By shifting their focus to these areas, the team not only positioned themselves strongly for the contract but also developed capacities that would serve them in every future endeavor. Whether they won the contract or not, they had already achieved something valuable.
This principle works just as well for personal goals. When you cultivate skills, habits, and mindsets that extend beyond a specific goal, you set yourself up for longer-term success. Winning a marathon, landing a contract – those are moments. Skills, on the other hand, stay with you.
The Ultimate Measure: A Healthier You
At the core of this de-hyping philosophy is a radical idea: your ultimate measure of success is always your physical and mental wellness. It’s about asking, “How can I grow in a healthy way from this experience?” regardless of the external outcome.
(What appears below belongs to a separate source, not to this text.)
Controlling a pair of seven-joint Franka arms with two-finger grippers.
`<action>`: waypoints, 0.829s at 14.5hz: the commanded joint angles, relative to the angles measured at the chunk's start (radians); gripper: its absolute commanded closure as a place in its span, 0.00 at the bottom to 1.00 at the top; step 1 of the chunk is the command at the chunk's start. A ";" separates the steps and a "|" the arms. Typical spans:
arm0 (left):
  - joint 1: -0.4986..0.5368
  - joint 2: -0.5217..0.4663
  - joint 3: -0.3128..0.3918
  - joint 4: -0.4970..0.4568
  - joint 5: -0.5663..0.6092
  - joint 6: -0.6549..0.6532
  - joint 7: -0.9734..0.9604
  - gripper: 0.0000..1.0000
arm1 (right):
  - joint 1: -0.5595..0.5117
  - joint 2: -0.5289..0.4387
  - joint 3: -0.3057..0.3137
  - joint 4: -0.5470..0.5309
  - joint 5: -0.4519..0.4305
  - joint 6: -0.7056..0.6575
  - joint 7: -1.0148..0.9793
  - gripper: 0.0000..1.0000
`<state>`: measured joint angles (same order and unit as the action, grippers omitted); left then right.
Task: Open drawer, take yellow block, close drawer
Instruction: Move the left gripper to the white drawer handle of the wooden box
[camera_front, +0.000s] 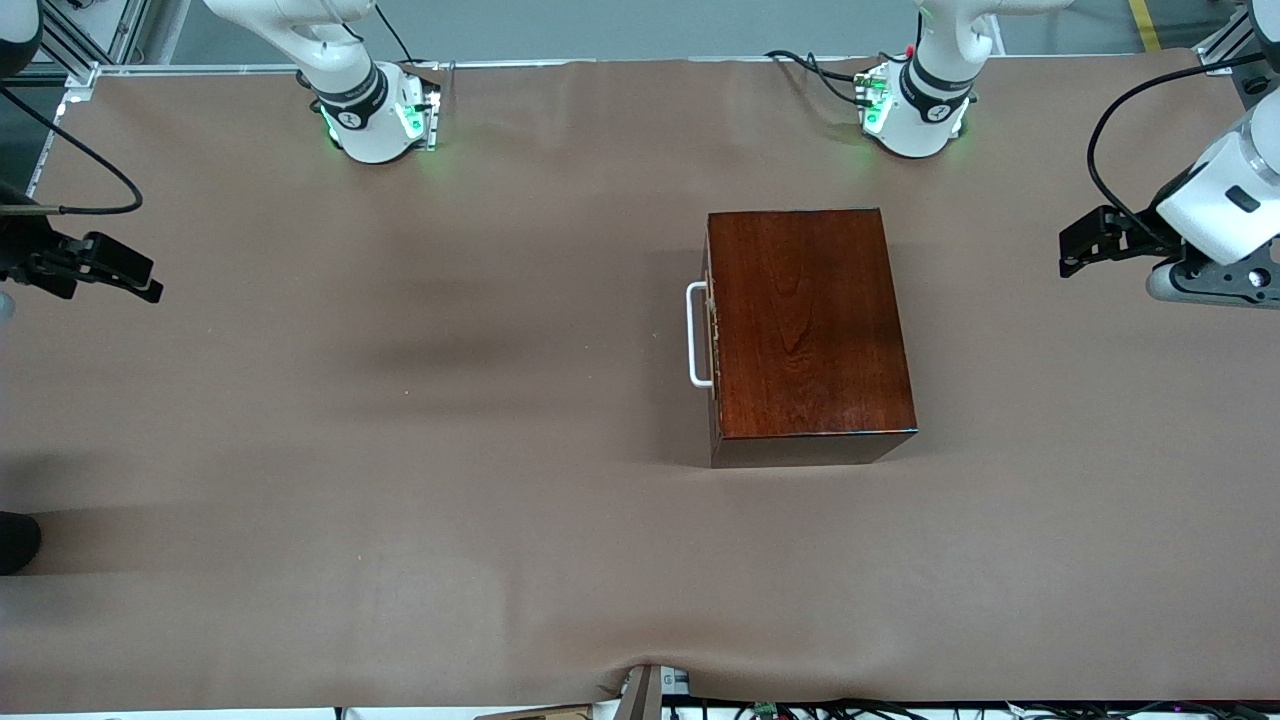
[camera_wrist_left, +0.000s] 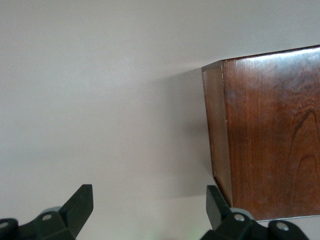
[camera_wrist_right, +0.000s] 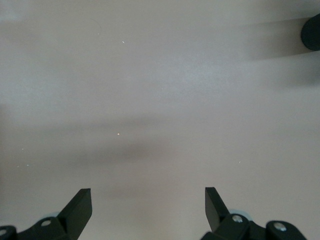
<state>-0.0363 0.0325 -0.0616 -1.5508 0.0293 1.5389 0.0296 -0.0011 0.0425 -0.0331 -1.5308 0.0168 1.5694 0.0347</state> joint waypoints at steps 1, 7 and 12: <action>0.003 0.012 -0.009 0.026 0.014 -0.011 0.009 0.00 | 0.003 -0.010 -0.001 0.003 0.002 -0.009 0.013 0.00; -0.089 0.151 -0.021 0.072 0.014 -0.008 -0.090 0.00 | 0.006 -0.009 0.001 0.003 0.000 -0.009 0.014 0.00; -0.314 0.295 -0.021 0.162 0.011 0.023 -0.451 0.00 | 0.003 -0.009 -0.001 0.003 0.000 -0.009 0.014 0.00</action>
<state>-0.2693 0.2563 -0.0885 -1.4658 0.0292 1.5630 -0.3178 -0.0010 0.0425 -0.0325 -1.5304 0.0168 1.5685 0.0347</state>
This doesn’t mean lowering your ambitions. On the contrary, it means elevating your standards for what truly matters. Sustainable high performance comes not from pushing yourself to the brink but from nurturing your whole self. For Brandon, success could mean finding joy in the training process, strengthening his body without breaking it, or using running as a tool for mental clarity rather than a source of stress.
In the end, de-hyping is not about dimming your dreams. It’s about choosing a path to achievement that doesn’t require sacrificing your well-being. It’s about recognizing that the most impressive feat isn’t crossing a finish line at all costs (or any other external goal), but arriving there as a healthier, more balanced version of yourself.
Or, in the way we put it to our new friends over drinks…
The world is on fire. There are way too many things we can’t control that are stressful, so let’s stop over-hyping the things we can control.
It’s okay to let your vacation unfold when you get to the destination.
It’s okay to slow(er) roll the promotion track.
And it’s okay to just run for the hell of it.